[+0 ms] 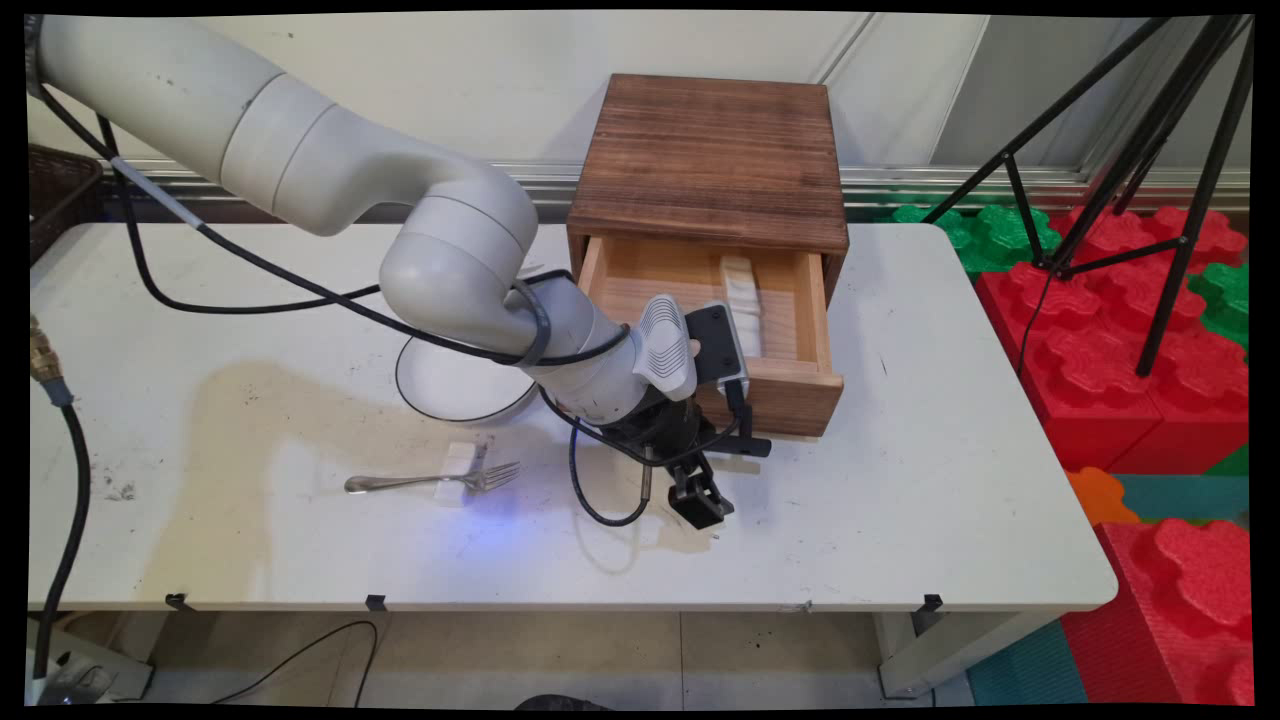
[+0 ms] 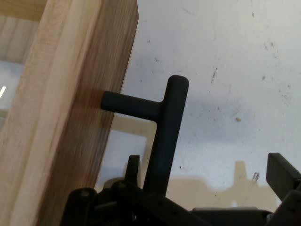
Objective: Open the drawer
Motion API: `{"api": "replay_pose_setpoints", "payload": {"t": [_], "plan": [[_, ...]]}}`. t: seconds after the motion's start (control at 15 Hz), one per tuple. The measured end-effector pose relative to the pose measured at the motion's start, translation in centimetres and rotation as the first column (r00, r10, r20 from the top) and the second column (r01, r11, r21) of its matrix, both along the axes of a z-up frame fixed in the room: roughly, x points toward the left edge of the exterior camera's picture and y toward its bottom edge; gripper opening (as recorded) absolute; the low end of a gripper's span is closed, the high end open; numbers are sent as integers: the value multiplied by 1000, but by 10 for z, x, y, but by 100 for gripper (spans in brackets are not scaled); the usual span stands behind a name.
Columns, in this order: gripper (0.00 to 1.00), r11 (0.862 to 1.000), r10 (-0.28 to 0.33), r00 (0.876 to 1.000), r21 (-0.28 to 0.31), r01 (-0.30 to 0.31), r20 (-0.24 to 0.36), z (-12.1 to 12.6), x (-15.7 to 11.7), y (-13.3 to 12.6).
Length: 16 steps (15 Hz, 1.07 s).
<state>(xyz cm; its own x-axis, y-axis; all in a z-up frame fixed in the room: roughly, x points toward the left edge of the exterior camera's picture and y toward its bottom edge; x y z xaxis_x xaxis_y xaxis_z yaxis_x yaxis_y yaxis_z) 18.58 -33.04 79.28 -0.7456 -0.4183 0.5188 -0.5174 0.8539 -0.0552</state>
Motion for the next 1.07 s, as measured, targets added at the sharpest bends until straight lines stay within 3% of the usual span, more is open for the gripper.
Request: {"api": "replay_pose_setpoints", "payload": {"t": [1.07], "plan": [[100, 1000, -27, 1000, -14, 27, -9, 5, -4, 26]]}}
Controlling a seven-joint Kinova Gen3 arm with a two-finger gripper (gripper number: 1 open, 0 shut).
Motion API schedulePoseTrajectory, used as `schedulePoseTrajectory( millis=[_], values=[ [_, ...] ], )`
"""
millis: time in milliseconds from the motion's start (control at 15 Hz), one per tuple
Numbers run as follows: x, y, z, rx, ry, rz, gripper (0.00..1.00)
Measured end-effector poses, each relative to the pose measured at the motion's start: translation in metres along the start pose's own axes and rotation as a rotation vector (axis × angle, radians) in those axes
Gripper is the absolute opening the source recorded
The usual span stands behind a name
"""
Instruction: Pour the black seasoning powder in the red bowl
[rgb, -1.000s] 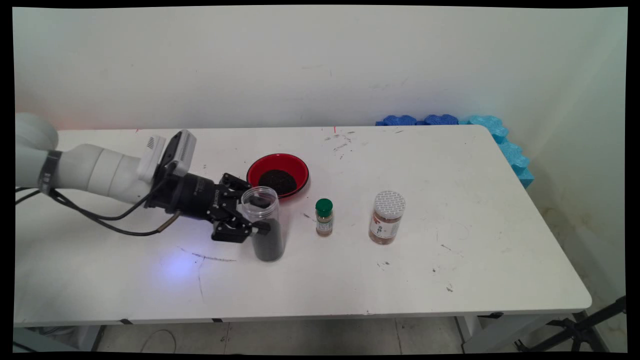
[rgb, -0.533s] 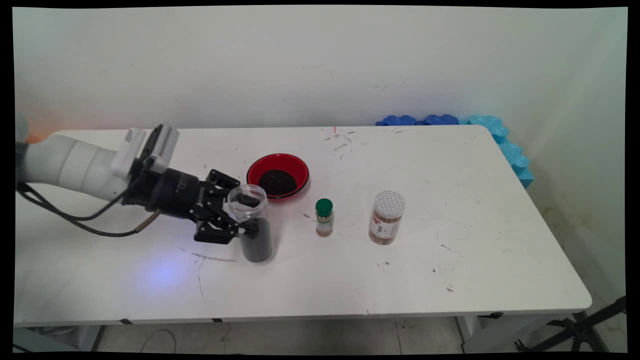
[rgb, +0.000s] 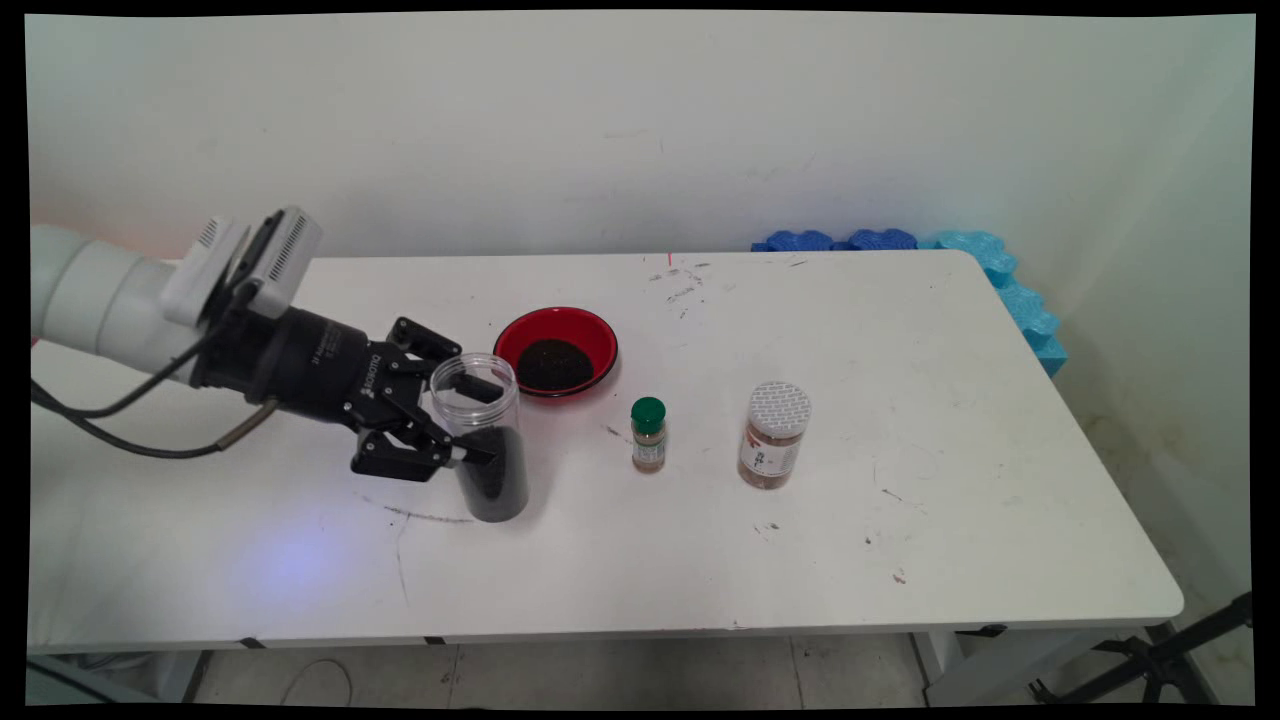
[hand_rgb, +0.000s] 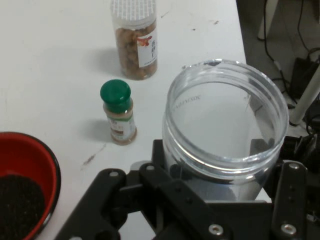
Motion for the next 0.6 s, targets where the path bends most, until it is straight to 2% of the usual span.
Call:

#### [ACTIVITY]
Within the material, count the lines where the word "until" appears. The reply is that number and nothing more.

#### [WRITTEN SOLUTION]
2